Of the lines listed below, return exactly those that run from the line containing "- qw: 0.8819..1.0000" through the line containing "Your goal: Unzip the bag", both included.

[Dataset excerpts]
════════

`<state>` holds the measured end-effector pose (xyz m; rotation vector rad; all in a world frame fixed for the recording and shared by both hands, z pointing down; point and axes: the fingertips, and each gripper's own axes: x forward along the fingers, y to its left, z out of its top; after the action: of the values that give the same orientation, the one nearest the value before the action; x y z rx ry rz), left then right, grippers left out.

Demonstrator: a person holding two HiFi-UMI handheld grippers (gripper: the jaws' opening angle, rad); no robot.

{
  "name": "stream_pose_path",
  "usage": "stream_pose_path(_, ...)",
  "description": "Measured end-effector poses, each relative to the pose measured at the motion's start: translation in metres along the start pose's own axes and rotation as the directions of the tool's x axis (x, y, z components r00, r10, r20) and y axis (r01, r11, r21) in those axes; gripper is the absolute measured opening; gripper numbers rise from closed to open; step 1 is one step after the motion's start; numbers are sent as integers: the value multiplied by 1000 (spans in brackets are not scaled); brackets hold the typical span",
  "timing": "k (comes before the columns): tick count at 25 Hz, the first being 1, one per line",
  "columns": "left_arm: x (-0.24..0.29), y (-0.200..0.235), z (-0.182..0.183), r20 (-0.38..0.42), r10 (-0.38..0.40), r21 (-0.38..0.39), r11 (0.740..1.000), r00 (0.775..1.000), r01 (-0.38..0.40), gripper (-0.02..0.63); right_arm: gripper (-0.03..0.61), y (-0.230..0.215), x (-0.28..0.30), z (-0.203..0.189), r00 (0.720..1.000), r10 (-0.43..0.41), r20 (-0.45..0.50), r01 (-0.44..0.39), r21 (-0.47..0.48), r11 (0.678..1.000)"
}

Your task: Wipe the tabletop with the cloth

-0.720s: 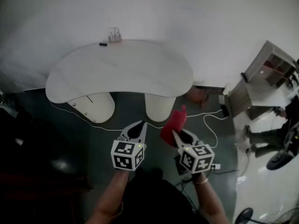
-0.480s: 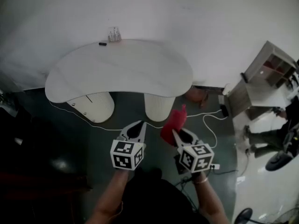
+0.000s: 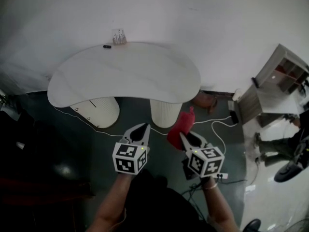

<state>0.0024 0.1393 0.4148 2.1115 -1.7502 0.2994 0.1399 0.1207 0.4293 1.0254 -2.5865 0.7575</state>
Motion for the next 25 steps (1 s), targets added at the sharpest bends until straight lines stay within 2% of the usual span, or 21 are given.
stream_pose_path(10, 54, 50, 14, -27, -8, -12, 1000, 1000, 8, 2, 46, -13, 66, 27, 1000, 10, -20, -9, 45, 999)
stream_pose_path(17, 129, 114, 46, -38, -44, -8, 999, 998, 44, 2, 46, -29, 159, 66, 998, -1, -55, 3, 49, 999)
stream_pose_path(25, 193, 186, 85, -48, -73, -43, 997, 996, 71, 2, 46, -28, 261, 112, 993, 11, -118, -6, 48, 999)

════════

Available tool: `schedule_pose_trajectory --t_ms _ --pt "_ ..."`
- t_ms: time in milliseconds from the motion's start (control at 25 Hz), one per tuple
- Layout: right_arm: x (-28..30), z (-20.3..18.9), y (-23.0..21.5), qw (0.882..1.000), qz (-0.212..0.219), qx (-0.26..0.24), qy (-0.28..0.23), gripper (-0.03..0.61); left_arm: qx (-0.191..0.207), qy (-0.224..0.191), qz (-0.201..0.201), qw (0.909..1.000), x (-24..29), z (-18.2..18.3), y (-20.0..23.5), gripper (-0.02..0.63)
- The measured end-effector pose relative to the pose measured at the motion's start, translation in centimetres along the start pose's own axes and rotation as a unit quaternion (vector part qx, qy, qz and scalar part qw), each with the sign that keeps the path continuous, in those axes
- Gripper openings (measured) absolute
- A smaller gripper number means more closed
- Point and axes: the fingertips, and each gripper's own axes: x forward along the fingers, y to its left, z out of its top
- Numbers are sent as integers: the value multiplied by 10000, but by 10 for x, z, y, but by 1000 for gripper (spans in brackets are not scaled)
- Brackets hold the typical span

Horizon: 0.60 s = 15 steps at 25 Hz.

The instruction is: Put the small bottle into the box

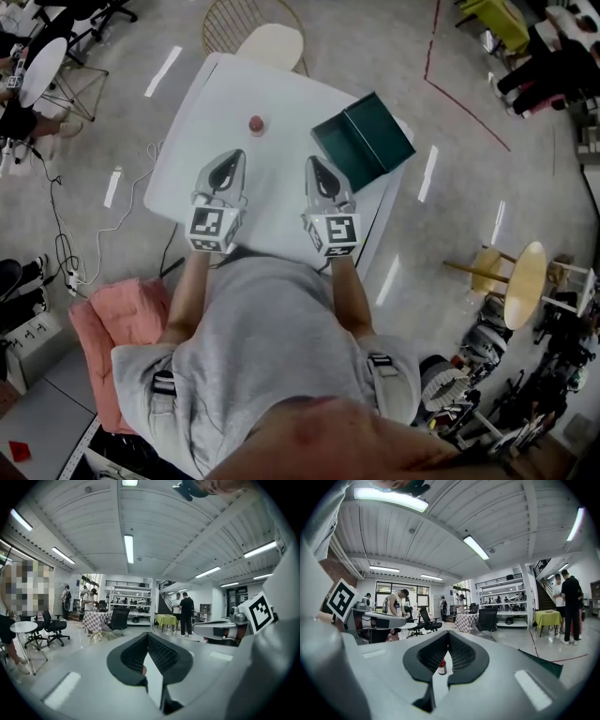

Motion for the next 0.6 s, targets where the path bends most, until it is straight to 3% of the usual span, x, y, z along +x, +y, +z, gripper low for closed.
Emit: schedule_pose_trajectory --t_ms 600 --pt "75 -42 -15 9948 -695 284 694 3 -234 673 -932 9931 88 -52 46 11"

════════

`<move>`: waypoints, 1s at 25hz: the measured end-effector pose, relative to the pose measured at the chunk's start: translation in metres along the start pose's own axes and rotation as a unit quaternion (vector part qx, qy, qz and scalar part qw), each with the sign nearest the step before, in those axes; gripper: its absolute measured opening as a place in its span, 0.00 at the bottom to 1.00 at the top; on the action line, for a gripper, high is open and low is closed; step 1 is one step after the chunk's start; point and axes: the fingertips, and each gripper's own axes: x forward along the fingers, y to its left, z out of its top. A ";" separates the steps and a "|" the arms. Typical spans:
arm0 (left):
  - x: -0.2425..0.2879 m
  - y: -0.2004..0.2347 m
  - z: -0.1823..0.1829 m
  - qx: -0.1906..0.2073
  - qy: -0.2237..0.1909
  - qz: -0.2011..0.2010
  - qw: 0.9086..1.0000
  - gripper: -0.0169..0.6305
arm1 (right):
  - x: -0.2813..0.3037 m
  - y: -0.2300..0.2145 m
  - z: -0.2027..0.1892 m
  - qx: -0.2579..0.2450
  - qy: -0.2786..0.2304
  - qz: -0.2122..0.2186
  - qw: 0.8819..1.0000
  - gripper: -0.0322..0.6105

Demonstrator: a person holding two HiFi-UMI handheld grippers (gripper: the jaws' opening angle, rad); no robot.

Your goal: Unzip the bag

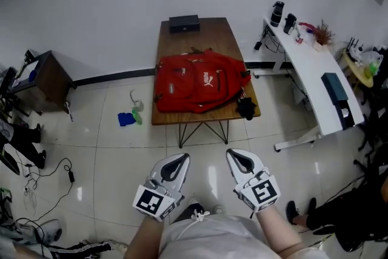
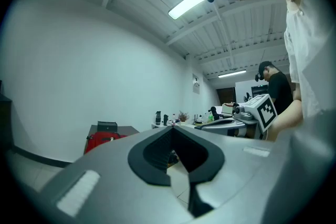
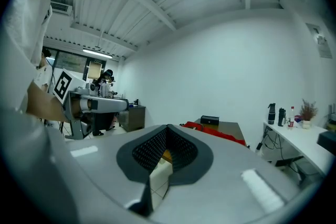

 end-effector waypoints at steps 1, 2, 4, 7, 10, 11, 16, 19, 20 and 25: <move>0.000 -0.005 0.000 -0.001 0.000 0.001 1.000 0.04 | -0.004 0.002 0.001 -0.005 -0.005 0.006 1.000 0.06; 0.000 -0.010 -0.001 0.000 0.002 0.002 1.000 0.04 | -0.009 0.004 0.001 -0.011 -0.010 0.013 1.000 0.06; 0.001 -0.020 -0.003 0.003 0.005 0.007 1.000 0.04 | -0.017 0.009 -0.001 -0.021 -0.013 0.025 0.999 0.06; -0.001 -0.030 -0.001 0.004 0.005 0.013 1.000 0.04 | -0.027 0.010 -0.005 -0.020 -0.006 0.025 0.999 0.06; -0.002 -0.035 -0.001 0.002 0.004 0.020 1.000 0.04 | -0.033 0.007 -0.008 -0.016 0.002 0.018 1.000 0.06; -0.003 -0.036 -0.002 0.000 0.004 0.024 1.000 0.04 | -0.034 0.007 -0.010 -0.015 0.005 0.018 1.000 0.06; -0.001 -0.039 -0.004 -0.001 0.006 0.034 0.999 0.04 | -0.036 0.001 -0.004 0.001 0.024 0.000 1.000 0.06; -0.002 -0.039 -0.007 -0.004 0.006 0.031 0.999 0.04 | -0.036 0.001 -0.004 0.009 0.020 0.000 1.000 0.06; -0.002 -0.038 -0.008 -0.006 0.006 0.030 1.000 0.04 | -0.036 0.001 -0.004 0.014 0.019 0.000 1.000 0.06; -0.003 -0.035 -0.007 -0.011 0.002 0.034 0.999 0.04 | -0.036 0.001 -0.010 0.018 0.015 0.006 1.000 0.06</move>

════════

Response to the exercise:
  - qw: 0.8819..1.0000
  - gripper: -0.0322..0.6105

Demonstrator: a person holding two HiFi-UMI handheld grippers (gripper: the jaws' opening angle, rad); no robot.

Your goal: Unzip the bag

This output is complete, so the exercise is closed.